🫥
インデックスアクセス時にundefinedを考慮する
JavaScriptの特徴的な挙動の一つとして、配列やオブジェクトに存在しないインデックスやプロパティにアクセスするとundefined
が返される点があります。
この挙動は実行時エラーを引き起こす原因となるため注意が必要です。(自戒を込めて)
その問題を防ぐため、TypeScriptでは明示的にundefinedを考慮した安全なコードを書くことが推奨されます。
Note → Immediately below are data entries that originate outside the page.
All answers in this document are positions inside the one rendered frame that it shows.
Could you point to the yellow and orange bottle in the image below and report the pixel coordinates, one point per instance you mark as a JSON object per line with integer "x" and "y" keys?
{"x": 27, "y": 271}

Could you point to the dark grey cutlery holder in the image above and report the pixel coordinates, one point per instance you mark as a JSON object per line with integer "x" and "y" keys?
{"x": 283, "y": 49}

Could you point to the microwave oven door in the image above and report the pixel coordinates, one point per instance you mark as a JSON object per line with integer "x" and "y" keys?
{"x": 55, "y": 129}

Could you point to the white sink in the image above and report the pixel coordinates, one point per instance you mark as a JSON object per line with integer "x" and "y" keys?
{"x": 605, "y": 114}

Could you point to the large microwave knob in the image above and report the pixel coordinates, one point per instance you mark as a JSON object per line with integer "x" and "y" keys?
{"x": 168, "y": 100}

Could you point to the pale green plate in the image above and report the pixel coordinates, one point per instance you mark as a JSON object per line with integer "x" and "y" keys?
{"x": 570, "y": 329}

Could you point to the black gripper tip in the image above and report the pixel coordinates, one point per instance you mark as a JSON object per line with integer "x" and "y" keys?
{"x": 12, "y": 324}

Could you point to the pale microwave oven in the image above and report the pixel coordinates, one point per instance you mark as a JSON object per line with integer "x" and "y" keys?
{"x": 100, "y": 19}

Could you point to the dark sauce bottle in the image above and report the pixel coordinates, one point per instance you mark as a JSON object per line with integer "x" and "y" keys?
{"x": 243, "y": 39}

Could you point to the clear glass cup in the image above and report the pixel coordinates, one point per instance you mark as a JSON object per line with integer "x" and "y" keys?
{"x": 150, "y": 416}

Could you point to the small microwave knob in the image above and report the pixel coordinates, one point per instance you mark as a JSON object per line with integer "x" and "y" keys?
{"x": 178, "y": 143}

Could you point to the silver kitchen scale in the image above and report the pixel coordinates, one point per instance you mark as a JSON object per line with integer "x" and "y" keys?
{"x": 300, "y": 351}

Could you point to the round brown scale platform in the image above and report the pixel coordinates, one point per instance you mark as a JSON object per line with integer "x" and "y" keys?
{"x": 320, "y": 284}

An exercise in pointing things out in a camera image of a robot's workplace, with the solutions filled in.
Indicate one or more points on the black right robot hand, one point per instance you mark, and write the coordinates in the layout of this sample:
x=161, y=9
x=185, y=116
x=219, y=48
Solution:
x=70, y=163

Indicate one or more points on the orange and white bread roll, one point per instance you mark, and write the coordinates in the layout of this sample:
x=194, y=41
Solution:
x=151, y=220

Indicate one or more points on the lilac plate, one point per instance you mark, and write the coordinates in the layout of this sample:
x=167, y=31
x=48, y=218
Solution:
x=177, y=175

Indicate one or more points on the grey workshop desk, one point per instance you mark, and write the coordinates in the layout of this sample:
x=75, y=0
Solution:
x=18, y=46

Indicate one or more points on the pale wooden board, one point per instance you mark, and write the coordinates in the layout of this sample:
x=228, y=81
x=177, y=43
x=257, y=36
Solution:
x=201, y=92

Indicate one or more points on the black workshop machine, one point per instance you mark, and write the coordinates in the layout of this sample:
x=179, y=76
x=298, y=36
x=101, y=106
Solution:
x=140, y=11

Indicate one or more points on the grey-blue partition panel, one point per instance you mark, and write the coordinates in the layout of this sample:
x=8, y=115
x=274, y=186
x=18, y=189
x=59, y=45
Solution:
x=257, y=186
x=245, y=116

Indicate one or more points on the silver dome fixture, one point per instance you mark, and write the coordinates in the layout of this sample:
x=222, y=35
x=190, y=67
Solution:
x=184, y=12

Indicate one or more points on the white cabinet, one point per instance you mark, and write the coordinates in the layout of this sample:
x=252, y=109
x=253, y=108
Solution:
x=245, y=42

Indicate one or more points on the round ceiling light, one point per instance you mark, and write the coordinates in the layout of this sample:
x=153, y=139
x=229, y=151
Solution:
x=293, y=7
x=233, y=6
また、オブジェクトのプロパティアクセスでも同様の問題が発生する可能性があります。存在しないプロパティにアクセスした場合、その結果もundefinedとなります。
存在しないインデックスやプロパティにアクセスすると
以下の例では、存在しない配列のインデックスやオブジェクトのプロパティにアクセスした結果、エラーが発生します。
配列の場合
const arr: string[] = [];
const value = arr[0]; // value は undefined
const upperValue = value.toUpperCase(); // 実行時エラー: Cannot read properties of undefined
console.log(upperValue);
オブジェクトの場合
const obj: { [key: string]: string } = {};
const value = obj["nonExistentKey"]; // value は undefined
const upperValue = value.toUpperCase(); // 実行時エラー: Cannot read properties of undefined
console.log(upperValue);
解決策
noUncheckedIndexedAccess
オプションの有効化
1. tsconfig.json
にて、noUncheckedIndexedAccess
を有効にすることで、インデックスやキーでのアクセス時にundefined
を考慮した型を自動的に適用できます。
{
"compilerOptions": {
"noUncheckedIndexedAccess": true
}
}
このオプションを有効にすると、以下のように型が強化されます。
- 配列のインデックスアクセス:
T | undefined
- オブジェクトのプロパティアクセス:
T | undefined
これにより、undefined
を考慮しないコードはコンパイル時にエラーとして検出されます。
2. 安全なアクセス方法
以下はnoUncheckedIndexedAccess
有効時の安全なコード例です。
配列の場合
const arr: string[] = [];
const value = arr[0]; // 型は string | undefined
// オプショナルチェーンを使った安全なアクセス
const upperValue = value?.toUpperCase();
console.log(upperValue); // undefined
オブジェクトの場合
const obj: { [key: string]: string } = {};
const value = obj["nonExistentKey"]; // 型は string | undefined
// オプショナルチェーンを使った安全なアクセス
const upperValue = value?.toUpperCase();
console.log(upperValue); // undefined
undefined
の特定処理
3. undefined
のケースを明示的に処理したい場合、if
文やデフォルト値を活用できます。
if
文での処理
if (value === undefined) {
console.log("値が存在しません");
} else {
console.log(value.toUpperCase());
}
デフォルト値の設定
const upperValue = (value ?? "default").toUpperCase();
console.log(upperValue); // default
まとめ
TypeScriptのnoUncheckedIndexedAccess
オプションを有効にすると、潜在的なエラーを未然に防ぐことができます。また、undefined
を安全に処理するための機能(オプショナルチェーンや??
)を活用することで、実行時エラーを回避し、信頼性の高いコードを書くことが可能です。